/---

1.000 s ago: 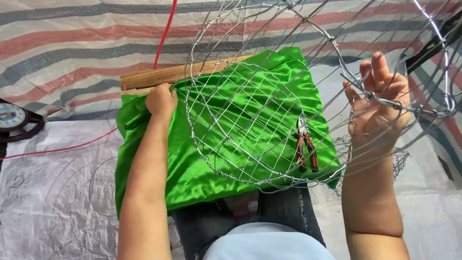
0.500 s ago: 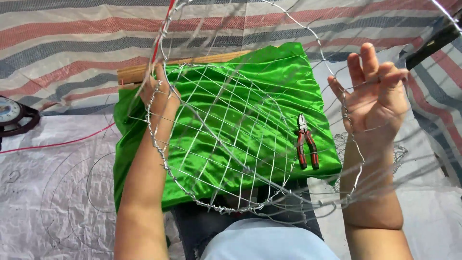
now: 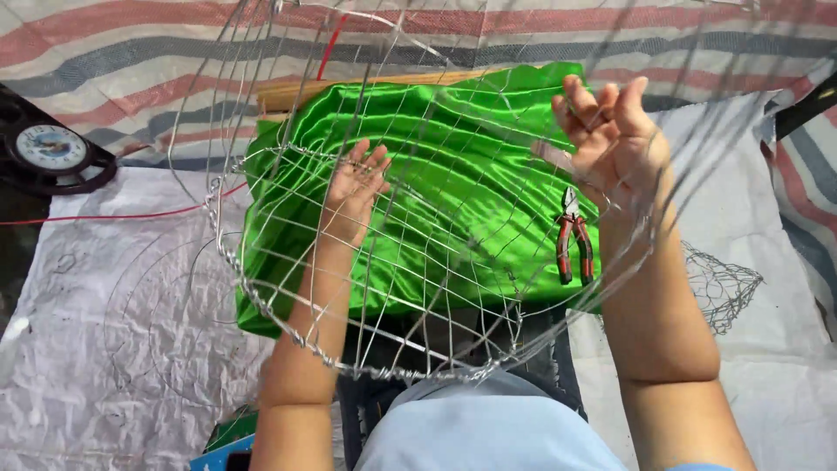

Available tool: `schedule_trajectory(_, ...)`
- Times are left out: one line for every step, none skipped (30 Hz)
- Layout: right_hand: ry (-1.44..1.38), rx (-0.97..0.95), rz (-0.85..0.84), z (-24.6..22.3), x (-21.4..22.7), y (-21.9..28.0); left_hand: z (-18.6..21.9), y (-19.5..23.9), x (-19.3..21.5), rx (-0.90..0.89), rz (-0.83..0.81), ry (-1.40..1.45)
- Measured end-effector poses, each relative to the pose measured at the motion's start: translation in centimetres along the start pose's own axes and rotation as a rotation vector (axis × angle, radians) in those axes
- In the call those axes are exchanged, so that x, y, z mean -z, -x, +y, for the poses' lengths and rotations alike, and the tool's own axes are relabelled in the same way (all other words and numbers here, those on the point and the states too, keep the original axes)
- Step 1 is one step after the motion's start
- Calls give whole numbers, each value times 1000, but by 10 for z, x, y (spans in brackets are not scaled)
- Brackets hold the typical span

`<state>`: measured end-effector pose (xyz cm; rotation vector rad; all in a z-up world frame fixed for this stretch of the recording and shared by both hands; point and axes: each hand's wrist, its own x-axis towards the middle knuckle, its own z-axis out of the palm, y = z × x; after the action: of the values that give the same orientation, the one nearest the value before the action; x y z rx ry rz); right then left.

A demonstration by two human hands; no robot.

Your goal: Reinforcing a wire frame by attaching and securing wire mesh using pliers and manual bending.

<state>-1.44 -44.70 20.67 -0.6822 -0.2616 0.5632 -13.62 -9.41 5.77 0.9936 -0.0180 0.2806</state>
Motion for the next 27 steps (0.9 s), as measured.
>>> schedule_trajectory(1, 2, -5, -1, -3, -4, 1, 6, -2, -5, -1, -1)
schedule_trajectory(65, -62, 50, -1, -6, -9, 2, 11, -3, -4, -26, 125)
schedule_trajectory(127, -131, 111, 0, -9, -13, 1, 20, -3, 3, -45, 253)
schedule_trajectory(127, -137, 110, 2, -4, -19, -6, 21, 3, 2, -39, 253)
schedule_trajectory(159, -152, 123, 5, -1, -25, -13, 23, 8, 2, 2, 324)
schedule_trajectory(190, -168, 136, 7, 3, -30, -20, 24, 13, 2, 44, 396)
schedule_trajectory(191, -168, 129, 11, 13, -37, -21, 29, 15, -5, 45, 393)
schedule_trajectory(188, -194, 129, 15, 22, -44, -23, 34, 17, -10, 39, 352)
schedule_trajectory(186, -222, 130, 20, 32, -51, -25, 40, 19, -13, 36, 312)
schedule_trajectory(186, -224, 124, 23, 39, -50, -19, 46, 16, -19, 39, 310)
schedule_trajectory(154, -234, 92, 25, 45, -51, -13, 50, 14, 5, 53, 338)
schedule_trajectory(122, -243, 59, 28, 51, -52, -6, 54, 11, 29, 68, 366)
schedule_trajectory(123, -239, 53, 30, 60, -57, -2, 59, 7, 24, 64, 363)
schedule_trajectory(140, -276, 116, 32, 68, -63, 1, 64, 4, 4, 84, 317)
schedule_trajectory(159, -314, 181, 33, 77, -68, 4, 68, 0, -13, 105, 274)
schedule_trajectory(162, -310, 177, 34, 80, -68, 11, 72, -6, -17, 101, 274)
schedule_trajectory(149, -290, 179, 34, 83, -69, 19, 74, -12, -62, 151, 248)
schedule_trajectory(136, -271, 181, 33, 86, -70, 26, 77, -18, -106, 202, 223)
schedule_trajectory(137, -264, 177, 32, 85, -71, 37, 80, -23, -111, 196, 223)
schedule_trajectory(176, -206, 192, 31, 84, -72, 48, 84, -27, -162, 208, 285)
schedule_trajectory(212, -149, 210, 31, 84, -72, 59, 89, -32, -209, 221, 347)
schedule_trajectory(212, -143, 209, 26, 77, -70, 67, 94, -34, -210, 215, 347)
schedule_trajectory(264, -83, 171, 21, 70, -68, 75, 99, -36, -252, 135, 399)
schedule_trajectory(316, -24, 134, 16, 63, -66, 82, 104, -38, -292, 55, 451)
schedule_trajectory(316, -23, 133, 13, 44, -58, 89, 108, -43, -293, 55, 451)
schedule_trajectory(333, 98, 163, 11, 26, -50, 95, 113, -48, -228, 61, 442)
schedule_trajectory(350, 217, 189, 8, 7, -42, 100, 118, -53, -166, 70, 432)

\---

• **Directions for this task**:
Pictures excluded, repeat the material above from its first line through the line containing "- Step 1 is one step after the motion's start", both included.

• **Result for this task**:
1.000 s ago: 
0.500 s ago: 
now: 

Available tool: `schedule_trajectory(_, ...)`
- Times are left out: one line for every step, none skipped (30 Hz)
- Layout: right_hand: ry (-1.44..1.38), rx (-0.97..0.95), rz (-0.85..0.84), z (-24.6..22.3), x (-21.4..22.7), y (-21.9..28.0); left_hand: z (-18.6..21.9), y (-19.5..23.9), x (-19.3..21.5), rx (-0.90..0.89), rz (-0.83..0.81), ry (-1.40..1.45)
- Measured end-effector poses, each relative to the pose measured at the motion's start: translation in centimetres along the start pose's own axes and rotation as a rotation vector (axis × angle, radians) in those axes
- In the call those axes are exchanged, so that x, y, z mean -z, -x, +y, for the poses' lengths and rotations alike, and the tool's own axes are relabelled in the same way (all other words and numbers here, those on the point and the states too, keep the original axes)
- Step 1 is one step after the motion's start

No additional output is needed.